- _TASK OBJECTIVE_
Search the data for the word "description" and copy every line that contains it.

:: DATA PROVIDED

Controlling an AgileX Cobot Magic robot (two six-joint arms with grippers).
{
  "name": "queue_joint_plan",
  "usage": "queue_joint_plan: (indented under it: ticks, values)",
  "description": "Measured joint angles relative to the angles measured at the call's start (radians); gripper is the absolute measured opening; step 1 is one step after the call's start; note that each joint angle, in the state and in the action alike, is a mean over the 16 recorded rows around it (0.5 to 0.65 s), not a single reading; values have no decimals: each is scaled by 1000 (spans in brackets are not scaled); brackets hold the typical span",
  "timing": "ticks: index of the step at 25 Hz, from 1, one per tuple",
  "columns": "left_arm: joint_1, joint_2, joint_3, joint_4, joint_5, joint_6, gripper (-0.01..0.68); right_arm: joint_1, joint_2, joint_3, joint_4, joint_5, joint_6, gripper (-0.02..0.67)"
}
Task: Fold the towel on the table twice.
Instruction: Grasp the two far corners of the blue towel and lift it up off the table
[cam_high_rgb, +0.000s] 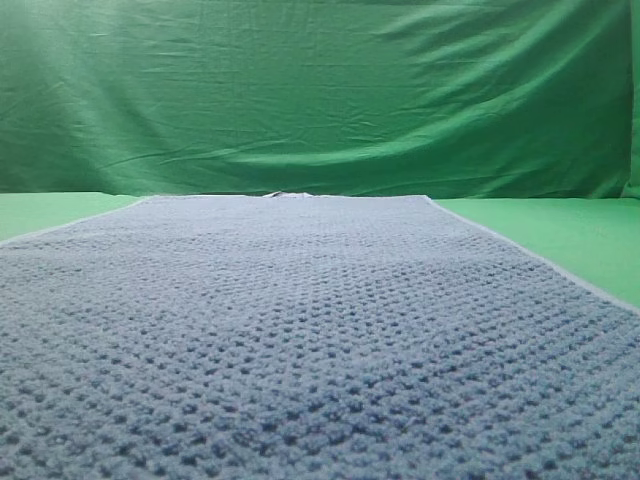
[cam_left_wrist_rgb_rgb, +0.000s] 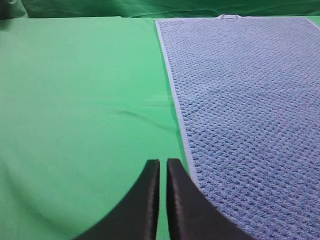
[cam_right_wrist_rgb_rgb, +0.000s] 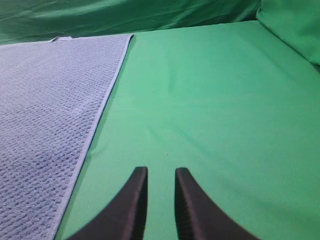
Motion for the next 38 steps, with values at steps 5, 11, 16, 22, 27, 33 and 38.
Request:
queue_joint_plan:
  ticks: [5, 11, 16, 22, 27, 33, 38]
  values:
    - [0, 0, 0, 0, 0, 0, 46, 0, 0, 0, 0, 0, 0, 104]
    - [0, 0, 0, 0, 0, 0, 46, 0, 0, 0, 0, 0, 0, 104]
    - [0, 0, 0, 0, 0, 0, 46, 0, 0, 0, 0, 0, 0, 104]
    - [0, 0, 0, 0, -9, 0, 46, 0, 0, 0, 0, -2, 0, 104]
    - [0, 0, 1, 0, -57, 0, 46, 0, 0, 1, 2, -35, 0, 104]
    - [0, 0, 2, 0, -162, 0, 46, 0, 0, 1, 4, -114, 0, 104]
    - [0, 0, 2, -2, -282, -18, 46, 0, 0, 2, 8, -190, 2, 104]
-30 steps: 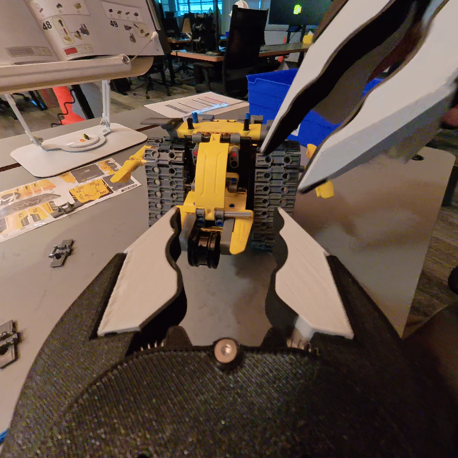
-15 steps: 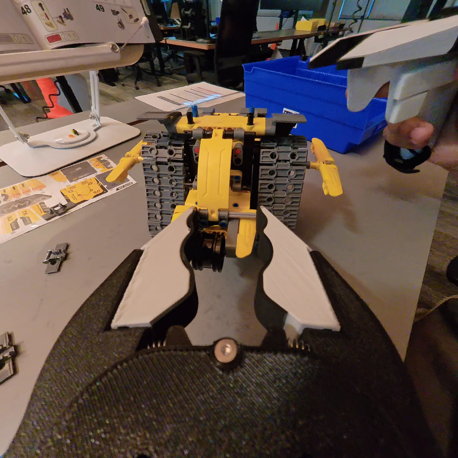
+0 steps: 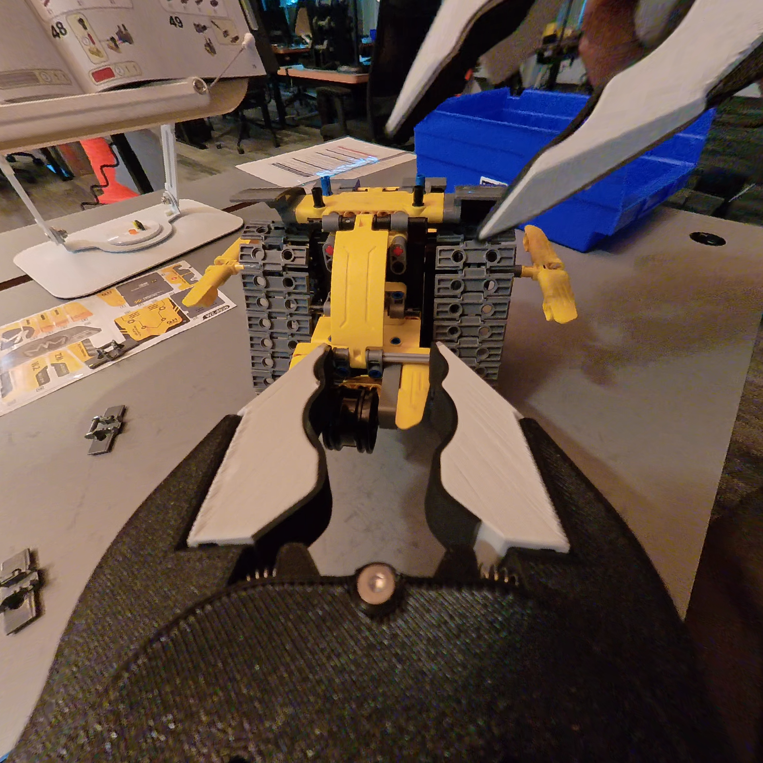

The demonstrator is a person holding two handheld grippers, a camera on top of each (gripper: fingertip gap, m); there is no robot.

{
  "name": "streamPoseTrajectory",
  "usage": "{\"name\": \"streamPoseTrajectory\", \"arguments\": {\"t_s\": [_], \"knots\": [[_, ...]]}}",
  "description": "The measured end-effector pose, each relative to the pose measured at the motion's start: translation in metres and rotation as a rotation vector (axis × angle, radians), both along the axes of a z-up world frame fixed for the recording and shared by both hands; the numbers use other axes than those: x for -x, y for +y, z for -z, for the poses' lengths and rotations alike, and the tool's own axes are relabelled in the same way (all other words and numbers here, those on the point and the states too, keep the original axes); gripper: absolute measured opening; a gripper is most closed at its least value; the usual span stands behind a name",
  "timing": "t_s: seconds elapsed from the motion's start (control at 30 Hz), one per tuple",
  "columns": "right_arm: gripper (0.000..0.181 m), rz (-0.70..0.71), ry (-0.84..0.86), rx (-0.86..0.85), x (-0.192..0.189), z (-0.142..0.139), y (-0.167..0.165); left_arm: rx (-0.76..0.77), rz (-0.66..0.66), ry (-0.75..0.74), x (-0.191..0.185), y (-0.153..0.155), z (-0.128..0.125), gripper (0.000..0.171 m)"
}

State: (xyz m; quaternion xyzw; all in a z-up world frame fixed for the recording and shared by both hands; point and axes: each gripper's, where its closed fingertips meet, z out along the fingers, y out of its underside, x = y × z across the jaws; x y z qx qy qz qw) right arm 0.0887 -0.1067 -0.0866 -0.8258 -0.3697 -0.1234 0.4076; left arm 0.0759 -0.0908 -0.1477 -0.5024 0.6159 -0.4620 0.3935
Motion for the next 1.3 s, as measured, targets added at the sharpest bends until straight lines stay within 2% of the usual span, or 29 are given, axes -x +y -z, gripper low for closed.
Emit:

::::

- _TASK RESPONSE_
  "description": "Measured joint angles relative to the angles measured at the call's start (radians); gripper is the absolute measured opening; step 1 is one step after the call's start; note that each joint angle, in the state and in the action alike, is a mean over the 16 recorded rows around it (0.5 to 0.65 s), not a single reading; values have no decimals: each is scaled by 1000 (spans in brackets are not scaled); brackets hold the typical span",
  "description": "The measured end-effector pose, each relative to the pose measured at the motion's start: translation in metres and rotation as a rotation vector (axis × angle, radians), both along the axes of a z-up world frame fixed for the recording and shared by both hands; the numbers use other axes than those: x for -x, y for +y, z for -z, for the poses' lengths and rotations alike, and the tool's own axes are relabelled in the same way (all other words and numbers here, those on the point and the states too, keep the original axes); gripper: absolute measured opening; a gripper is most closed at its least value; the usual span stands behind a name",

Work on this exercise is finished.